L’Inde, matriochka de pays. Les paysages changent; encore; passent de la pure virginité naturelle a la saleté pénétrante, violente et humaine sans respect aucun de l’intimité du corps de l’endroit. Pas d’avortement possible. Vertes montagnes du Seigneur des Anneaux, vastes étendues vallonnées tropicales, Apocalypse Now.

Le bus roule, imperturbable, malgré les trous creusant de la corruption sur la route. Les singes crient.
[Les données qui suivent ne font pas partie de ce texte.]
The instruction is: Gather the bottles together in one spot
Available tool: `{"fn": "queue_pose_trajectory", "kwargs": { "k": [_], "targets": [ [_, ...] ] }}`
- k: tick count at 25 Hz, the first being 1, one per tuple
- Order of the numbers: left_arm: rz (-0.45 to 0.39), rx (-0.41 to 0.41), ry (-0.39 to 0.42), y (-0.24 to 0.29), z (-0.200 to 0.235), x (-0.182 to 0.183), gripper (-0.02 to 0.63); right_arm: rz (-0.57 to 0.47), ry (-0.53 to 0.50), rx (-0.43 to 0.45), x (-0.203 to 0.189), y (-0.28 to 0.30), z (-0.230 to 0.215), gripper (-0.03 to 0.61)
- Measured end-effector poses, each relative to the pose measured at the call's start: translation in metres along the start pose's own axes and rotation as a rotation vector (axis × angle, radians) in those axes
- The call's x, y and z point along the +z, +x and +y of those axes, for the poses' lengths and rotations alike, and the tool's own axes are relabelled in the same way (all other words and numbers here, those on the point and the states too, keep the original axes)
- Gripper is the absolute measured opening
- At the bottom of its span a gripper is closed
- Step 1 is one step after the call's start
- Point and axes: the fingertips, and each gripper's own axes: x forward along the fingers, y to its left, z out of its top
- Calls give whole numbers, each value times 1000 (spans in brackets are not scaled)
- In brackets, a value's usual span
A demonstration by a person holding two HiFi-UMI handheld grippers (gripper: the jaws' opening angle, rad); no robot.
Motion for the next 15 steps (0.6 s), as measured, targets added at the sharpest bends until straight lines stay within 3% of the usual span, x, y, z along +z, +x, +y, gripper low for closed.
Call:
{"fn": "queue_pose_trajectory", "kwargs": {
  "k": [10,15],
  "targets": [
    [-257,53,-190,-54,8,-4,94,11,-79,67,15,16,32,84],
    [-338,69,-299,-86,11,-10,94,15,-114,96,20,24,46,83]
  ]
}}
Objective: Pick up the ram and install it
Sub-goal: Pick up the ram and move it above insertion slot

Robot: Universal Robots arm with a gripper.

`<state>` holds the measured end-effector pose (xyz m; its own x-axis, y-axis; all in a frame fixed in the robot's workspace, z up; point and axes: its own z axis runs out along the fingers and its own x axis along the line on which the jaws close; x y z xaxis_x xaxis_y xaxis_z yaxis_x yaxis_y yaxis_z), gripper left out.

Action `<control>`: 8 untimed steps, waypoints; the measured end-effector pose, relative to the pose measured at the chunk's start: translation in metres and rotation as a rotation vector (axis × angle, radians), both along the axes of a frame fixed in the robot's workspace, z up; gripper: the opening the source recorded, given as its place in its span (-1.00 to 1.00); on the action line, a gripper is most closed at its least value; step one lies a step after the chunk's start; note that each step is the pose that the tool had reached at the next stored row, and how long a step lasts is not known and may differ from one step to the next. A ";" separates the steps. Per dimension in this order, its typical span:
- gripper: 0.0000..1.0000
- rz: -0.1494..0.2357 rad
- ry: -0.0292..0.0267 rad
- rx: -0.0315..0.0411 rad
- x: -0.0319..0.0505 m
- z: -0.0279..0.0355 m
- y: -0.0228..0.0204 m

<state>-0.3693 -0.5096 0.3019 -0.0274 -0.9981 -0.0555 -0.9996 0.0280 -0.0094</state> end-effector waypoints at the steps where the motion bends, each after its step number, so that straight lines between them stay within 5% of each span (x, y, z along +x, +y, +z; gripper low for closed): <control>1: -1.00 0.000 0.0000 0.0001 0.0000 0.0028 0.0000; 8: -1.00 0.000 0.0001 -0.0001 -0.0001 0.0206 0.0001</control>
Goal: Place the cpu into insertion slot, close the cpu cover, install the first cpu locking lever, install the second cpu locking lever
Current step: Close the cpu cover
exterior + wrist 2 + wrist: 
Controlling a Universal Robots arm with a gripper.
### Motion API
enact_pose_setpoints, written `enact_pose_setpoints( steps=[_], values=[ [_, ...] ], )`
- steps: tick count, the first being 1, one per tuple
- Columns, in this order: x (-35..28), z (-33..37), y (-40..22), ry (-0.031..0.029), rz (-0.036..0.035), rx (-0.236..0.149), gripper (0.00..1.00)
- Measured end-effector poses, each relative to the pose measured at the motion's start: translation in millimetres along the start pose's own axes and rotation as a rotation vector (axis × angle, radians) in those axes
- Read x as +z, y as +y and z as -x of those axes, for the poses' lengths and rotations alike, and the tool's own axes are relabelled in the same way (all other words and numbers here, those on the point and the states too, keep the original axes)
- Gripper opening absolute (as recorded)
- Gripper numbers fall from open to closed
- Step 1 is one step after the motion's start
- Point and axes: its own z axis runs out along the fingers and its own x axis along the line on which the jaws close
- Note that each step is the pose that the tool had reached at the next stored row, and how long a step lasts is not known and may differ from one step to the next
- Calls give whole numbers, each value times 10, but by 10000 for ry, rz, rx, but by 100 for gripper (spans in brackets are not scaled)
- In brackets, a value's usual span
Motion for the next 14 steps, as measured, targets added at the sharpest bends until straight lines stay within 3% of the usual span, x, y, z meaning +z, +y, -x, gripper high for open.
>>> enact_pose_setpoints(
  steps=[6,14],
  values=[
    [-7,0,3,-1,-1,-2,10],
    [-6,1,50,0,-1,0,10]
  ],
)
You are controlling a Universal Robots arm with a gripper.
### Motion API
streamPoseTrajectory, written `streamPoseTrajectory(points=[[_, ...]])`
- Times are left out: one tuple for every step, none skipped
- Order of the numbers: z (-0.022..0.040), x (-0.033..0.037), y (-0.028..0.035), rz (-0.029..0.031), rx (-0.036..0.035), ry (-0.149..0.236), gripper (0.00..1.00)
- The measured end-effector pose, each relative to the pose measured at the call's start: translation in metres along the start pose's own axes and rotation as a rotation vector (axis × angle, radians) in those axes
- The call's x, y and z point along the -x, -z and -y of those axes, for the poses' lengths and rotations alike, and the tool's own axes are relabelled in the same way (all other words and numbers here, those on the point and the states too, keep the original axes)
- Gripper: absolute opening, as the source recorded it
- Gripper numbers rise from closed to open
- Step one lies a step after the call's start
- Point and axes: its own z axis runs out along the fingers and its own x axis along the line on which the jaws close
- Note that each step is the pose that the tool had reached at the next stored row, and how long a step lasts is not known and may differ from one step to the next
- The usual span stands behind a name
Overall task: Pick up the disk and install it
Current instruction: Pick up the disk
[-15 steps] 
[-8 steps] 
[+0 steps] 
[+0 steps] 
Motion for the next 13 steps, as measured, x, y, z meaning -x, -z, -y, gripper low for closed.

Prochaine étape: Manali, l’herbe y est des plus verdoyante, la terre fertile offre son grain de bonheur. Fumée âpre.

Village encore une fois médiévalement moderne. Traditions et coca cola. Les klaxons découpent l’air, la cithare la fait résonner, l’Enfield répand son ronronnement sauvage et viril. Une vache casse le rythme routier, situation absurdement normale.

Les odeurs reviennent, sueur épicée, l’Inde mendiante est la. Toujours. L’humidité colle, salit, écorne, lasse. Sympathique rencontre parisienne. La familiarité rassure, apaise.

Bruits de perles qui s’entrechoquent, le Sâdhu mystique au visage mi sel mi brun lévite. Sa toge orange et blanche flotte, ses colliers rythment. Son regard lit, sa pensée comprend, son âme contemple. Un chilum fumant est présent, un autre monde aussi.